In Backlit, Liz Robbins pulls us beneath the fluorescence of a Florida night, where palms sway in the wind and the air thickens with danger. These poems speak in the raw voices of sex workers who navigate power plays like intersections, where every choice costs something and trust is both weapon and wound. Along the strip motels and sun-bleached parking lots, fear hums under the skin, and each transaction teeters between endurance and surrender—measured in minutes, cash, and control. Robbins makes beauty out of this tension, her poems burning with heat and exhaustion, lit by the fragile voltage of power, risk, and the constant gamble of survival.
This chapbook came with the latest edition of Rattle poetry.
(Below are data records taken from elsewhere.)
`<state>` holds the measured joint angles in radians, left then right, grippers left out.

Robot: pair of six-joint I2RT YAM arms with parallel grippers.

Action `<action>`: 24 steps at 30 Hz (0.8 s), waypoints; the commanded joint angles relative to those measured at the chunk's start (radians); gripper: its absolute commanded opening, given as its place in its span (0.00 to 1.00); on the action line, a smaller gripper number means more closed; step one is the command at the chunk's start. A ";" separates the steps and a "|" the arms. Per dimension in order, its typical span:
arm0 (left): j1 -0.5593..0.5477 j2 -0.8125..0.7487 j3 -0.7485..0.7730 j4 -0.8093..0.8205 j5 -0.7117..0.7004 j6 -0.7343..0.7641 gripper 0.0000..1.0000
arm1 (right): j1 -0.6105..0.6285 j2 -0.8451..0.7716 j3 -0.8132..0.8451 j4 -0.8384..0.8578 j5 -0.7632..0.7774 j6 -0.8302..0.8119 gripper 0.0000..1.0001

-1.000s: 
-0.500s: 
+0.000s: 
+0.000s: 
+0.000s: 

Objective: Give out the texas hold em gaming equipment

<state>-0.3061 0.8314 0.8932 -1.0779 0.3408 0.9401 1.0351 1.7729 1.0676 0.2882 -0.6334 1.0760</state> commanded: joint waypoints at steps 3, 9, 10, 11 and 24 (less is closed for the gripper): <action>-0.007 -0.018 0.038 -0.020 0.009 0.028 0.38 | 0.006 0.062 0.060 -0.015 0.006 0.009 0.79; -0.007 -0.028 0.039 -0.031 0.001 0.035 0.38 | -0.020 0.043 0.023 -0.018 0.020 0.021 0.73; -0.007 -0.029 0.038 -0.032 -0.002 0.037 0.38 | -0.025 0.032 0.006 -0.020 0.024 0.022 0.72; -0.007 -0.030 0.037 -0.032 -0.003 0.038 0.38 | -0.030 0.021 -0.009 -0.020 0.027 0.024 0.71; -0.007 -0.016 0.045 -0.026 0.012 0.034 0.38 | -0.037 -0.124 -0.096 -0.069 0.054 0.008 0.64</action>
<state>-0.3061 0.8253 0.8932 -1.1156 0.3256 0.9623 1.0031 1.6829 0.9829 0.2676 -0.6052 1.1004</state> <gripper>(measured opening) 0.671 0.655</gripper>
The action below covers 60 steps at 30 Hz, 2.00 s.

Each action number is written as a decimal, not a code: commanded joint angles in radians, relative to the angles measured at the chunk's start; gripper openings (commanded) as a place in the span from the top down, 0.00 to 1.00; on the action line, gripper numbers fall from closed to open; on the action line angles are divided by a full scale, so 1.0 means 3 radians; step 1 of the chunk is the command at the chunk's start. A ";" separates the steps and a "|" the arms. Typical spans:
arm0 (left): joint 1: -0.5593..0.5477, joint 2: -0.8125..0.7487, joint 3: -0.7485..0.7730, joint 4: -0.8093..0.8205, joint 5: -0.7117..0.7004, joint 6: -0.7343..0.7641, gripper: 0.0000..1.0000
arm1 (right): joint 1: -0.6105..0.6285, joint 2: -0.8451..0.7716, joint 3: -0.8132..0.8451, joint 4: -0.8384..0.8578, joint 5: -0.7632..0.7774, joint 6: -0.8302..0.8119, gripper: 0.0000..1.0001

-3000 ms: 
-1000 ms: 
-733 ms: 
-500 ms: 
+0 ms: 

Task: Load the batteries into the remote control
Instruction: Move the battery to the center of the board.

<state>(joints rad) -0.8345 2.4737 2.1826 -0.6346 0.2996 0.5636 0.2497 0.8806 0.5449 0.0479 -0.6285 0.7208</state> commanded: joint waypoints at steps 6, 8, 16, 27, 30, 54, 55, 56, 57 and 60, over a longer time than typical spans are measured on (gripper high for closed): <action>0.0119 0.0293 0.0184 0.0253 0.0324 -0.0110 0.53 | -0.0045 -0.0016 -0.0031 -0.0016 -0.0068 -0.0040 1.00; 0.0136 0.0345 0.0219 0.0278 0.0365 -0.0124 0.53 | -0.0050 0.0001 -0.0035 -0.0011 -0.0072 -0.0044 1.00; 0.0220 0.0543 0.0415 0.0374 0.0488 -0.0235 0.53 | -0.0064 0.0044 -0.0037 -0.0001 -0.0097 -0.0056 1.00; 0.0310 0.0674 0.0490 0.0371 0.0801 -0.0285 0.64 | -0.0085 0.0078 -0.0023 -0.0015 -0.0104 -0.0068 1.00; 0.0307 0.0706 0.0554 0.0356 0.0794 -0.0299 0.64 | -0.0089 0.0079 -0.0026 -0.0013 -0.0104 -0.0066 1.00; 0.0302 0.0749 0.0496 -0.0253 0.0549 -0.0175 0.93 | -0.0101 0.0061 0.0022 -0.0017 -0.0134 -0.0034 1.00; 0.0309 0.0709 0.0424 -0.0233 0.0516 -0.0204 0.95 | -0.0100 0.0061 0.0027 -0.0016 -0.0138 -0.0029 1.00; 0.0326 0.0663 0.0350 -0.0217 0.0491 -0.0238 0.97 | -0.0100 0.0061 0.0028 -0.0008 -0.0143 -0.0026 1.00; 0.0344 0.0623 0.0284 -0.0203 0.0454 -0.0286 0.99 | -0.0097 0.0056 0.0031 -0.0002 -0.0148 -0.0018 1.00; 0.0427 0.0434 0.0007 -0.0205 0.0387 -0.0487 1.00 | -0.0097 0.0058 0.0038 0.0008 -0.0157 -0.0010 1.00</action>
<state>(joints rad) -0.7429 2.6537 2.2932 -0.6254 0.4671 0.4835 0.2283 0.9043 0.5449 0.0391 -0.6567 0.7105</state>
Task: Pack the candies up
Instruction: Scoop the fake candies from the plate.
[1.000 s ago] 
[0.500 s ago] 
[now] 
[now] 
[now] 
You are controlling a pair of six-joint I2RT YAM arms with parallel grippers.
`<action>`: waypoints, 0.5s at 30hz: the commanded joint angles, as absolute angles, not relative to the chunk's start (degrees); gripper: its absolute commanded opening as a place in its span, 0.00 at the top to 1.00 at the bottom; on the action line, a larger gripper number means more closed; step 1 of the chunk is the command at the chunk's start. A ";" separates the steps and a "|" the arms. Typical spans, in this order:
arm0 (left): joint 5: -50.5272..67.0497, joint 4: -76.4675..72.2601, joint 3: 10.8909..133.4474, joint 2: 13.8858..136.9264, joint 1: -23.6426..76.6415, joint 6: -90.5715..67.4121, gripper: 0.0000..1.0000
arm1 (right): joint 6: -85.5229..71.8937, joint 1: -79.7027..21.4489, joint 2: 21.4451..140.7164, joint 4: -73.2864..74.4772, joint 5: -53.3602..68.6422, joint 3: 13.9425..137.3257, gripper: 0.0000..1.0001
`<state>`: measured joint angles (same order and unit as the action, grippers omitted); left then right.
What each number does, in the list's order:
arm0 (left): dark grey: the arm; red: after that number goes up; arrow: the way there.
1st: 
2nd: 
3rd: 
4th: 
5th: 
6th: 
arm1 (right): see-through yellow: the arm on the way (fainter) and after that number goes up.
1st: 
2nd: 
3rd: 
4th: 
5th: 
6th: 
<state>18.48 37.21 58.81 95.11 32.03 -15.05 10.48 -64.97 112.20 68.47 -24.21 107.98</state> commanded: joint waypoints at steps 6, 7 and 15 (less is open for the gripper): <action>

It is remarkable - insightful, chapbook of poems based on interviews with sex workers telling of their extraordinary experiences. The collection shows that poetry is not just for its own sake but to challenge perceptions and offer a platform on which real life can be presented. Liz Robbins does this to great effect.
I just learned the term Dirty Realism, defined by Jimmy Pappas as “a North American literary movement that began in the 1970s and '80s. It depicts the mundane and often bleak aspects of ordinary life using a spare, unadorned, and minimalist writing style.” Think Springsteen or the movie Nomads. Think Liz Robbins. These poems were elegant and stark, honest and matter-of-fact. There are a lot of women living these stories. I loved the voice and the different layouts. An excellent addition to a really strong series.
The voices of whip-smart prostitutes speak through poems that strike me as technically perfect, and offer acute observations of any given transaction with a john or a pimp. There's a lot to absorb.